▶ _Activity_: The lines from the start of the data up to and including the one with "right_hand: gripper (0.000" should be returned exactly, and nothing else.

▶ _Data segment_:
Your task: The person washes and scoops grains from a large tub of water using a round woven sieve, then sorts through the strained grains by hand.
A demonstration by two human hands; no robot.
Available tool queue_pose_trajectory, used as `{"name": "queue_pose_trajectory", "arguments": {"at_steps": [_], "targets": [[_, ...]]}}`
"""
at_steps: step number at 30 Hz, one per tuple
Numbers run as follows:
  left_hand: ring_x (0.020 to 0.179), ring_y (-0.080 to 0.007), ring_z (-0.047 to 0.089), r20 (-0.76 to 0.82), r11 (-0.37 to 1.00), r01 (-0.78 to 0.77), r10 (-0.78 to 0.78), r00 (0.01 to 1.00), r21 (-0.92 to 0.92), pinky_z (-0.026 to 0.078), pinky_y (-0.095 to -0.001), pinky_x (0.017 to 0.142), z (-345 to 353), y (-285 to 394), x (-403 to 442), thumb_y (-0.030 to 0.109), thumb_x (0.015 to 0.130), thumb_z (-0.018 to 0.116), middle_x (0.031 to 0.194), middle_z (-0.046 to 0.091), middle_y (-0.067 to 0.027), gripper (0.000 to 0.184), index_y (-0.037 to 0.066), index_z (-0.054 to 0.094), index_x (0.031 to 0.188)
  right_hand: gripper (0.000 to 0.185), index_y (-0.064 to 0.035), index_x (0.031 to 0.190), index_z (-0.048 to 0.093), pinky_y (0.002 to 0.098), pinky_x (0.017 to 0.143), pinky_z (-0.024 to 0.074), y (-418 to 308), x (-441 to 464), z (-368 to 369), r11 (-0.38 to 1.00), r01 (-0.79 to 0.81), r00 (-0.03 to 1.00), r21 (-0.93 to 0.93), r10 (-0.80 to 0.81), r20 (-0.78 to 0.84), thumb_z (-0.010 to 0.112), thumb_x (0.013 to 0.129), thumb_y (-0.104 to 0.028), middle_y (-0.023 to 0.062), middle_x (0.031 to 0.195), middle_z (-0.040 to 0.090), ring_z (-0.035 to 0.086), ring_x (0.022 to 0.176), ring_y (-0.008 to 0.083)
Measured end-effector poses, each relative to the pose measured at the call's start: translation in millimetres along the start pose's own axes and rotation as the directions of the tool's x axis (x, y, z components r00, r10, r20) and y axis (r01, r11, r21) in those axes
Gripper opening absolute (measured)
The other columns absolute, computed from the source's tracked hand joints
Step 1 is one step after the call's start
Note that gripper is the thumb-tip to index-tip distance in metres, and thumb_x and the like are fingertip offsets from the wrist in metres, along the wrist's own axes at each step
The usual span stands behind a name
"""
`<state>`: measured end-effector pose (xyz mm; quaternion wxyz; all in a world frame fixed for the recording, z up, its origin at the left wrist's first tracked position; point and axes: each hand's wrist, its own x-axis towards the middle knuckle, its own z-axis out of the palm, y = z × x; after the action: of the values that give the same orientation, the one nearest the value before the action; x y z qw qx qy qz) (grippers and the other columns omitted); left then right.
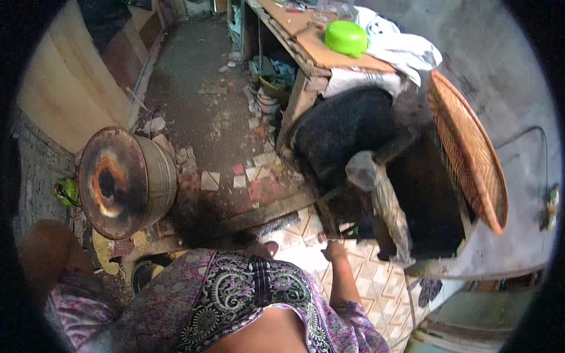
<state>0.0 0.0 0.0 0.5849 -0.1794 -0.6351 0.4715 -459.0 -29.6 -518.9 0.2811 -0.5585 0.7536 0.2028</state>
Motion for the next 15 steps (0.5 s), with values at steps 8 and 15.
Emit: {"name": "queue_pose_trajectory", "arguments": {"at_steps": [8,15], "targets": [[0.101,-0.0250,0.040,0.024,0.078,0.993,-0.997,0.076,0.086,0.026,-0.0362,0.090,43.7,50.5,-205.7,0.027,0.071,0.049,0.111,0.040,-0.0166,0.050,-0.004,0.037,0.109,0.037,-0.0022,0.098,0.051,0.0309,0.071,0.0410,-75.7,101.6,-60.5,0.849,0.395,0.918,0.351,-0.349,-0.189,0.054,0.070,-0.027,0.0188,0.087,0.055,0.054,0.081,0.0281],[0.092,-0.0145,0.045,-0.091,-0.583,0.812,-0.807,-0.584,-0.031,0.033,-0.0271,0.083,8.3,100.6,-301.0,0.010,0.075,0.048,0.099,0.049,-0.0087,0.026,0.000,0.046,0.099,0.035,-0.0043,0.100,0.050,0.0285,0.070,0.0409,-168.7,119.8,-160.4,0.704,0.566,0.802,0.429,-0.590,-0.089,0.054,0.071,-0.023,0.0131,0.088,0.056,0.054,0.078,0.0206]]}}
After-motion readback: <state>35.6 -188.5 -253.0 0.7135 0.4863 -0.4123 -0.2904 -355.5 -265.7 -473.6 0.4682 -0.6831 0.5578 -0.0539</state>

▶ _Reply_:
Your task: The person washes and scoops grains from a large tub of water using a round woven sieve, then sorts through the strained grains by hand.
A demonstration by two human hands; no robot.
Available tool queue_pose_trajectory, used as `{"name": "queue_pose_trajectory", "arguments": {"at_steps": [_], "targets": [[_, ...]]}}`
"""
at_steps: step number at 30 Hz, one per tuple
Numbers run as follows:
  left_hand: ring_x (0.020 to 0.179), ring_y (-0.080 to 0.007), ring_z (-0.047 to 0.089), r20 (-0.76 to 0.82), r11 (-0.37 to 1.00), r01 (-0.78 to 0.77), r10 (-0.78 to 0.78), r00 (0.01 to 1.00), r21 (-0.92 to 0.92), pinky_z (-0.026 to 0.078), pinky_y (-0.095 to -0.001), pinky_x (0.017 to 0.142), z (-345 to 353), y (-285 to 394), x (-403 to 442), thumb_y (-0.030 to 0.109), thumb_x (0.015 to 0.130), thumb_z (-0.018 to 0.116), middle_x (0.031 to 0.194), middle_z (-0.046 to 0.091), middle_y (-0.067 to 0.027), gripper (0.000 to 0.184), index_y (-0.037 to 0.066), index_z (-0.054 to 0.094), index_x (0.031 to 0.188)
  right_hand: gripper (0.000 to 0.185), index_y (-0.064 to 0.035), index_x (0.031 to 0.190), index_z (-0.048 to 0.093), pinky_y (0.002 to 0.098), pinky_x (0.017 to 0.143), pinky_z (-0.024 to 0.074), y (-418 to 308), x (-441 to 464), z (-368 to 369), r11 (-0.38 to 1.00), r01 (-0.79 to 0.81), r00 (-0.03 to 1.00), r21 (-0.93 to 0.93), r10 (-0.80 to 0.81), r20 (-0.78 to 0.84), thumb_z (-0.010 to 0.112), thumb_x (0.013 to 0.129), thumb_y (-0.104 to 0.028), middle_y (-0.023 to 0.062), middle_x (0.031 to 0.195), middle_z (-0.040 to 0.090), ring_z (-0.035 to 0.086), ring_x (0.022 to 0.176), ring_y (-0.008 to 0.083)

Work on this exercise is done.